Go to the line with "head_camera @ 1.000" in the entries below and write out every line from there through the line with "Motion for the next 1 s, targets", exactly and without pictures.

**Task input:**
'''

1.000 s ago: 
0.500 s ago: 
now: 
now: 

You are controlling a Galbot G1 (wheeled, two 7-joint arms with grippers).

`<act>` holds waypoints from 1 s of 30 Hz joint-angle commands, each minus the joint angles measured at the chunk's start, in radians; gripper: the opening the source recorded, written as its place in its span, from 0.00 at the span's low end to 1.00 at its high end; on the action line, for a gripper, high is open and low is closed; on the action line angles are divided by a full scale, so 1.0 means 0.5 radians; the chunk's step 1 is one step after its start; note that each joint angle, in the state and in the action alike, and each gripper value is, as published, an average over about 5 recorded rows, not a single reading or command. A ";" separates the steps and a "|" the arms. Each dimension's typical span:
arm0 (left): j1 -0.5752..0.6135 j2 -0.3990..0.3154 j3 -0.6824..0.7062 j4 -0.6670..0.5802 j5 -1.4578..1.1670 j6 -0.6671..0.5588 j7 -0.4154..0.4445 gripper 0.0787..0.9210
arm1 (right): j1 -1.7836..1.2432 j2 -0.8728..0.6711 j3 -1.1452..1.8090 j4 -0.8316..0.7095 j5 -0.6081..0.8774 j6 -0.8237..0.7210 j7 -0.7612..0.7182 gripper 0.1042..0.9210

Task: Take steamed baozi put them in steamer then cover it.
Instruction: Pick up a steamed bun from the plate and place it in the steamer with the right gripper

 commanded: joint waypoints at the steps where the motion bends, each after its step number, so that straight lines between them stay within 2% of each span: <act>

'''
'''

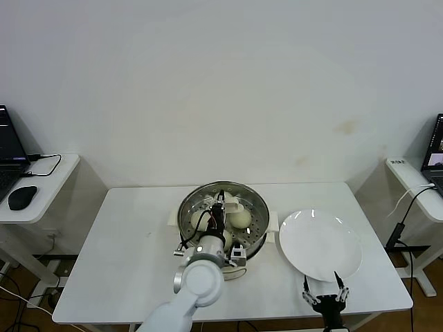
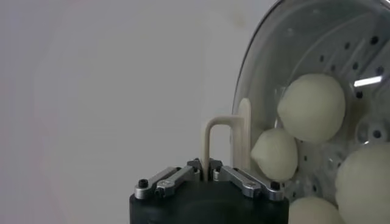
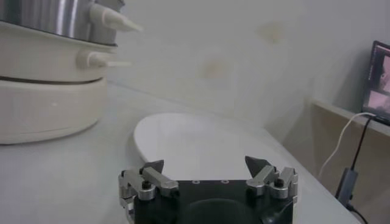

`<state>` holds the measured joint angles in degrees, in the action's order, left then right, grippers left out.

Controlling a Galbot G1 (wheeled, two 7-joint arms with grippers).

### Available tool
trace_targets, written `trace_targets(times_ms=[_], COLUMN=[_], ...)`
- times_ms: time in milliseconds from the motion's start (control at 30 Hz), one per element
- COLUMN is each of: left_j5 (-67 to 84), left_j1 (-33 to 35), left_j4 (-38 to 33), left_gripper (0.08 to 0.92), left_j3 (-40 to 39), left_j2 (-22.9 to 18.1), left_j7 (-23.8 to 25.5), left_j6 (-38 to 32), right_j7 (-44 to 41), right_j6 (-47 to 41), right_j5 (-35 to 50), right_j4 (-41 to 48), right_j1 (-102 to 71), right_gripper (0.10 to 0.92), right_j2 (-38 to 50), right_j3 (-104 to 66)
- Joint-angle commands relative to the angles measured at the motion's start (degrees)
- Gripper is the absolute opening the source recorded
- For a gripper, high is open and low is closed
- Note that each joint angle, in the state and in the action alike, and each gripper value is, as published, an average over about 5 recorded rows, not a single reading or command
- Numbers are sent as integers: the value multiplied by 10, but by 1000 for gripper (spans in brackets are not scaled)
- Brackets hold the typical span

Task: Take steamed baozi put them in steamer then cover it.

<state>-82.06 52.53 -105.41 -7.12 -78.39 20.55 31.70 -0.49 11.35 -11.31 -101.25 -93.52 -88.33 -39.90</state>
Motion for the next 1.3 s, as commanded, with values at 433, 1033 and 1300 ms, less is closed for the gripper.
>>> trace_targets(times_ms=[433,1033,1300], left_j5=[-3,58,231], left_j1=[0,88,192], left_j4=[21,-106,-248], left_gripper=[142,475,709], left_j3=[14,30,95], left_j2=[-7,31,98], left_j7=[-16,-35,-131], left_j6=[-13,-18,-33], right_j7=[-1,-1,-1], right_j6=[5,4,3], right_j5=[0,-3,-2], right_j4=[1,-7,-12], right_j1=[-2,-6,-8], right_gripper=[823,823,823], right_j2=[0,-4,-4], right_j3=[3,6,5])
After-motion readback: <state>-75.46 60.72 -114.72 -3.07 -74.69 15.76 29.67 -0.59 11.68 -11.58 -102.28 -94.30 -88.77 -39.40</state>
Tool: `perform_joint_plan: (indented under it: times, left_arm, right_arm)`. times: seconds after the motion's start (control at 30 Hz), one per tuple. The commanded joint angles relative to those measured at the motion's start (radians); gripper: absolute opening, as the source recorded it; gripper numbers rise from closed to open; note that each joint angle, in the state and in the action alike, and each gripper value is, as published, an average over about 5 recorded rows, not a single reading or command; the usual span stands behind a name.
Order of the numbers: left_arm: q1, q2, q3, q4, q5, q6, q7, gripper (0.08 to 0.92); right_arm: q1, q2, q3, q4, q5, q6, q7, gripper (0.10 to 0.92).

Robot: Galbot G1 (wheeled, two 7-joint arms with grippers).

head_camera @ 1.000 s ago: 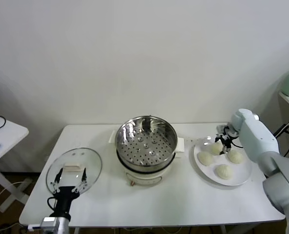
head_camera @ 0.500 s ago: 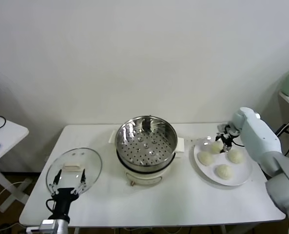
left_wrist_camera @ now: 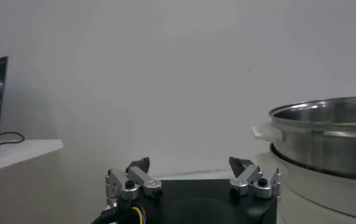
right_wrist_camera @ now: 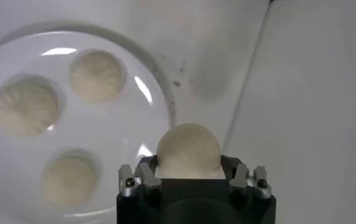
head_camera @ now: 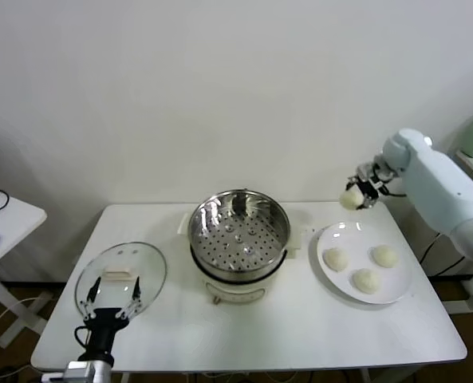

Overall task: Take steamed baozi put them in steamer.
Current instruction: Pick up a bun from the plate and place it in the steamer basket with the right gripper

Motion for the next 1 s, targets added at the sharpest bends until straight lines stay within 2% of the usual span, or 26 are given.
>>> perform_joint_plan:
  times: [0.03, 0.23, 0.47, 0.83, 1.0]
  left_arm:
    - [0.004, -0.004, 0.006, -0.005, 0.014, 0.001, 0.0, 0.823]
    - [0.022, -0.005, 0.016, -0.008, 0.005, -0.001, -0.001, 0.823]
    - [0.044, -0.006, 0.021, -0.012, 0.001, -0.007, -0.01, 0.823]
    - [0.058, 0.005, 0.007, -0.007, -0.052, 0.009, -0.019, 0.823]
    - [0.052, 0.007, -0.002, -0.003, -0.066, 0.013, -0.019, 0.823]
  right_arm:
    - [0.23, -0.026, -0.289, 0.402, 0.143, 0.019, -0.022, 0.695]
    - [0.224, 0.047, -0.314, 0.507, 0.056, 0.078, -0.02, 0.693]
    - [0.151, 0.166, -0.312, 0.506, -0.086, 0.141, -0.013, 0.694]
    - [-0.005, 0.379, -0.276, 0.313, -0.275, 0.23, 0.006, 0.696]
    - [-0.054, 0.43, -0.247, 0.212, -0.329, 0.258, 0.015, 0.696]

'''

**Solution for this problem:**
head_camera @ 1.000 s ago: 
head_camera @ 0.500 s ago: 
left_wrist_camera @ now: 
right_wrist_camera @ now: 
head_camera @ now: 

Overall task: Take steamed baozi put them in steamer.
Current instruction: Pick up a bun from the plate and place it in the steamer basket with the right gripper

Motion for the next 1 s, targets added at the sharpest bends until straight lines stay within 2% of the usual span, or 26 are given.

The generated output is now complete.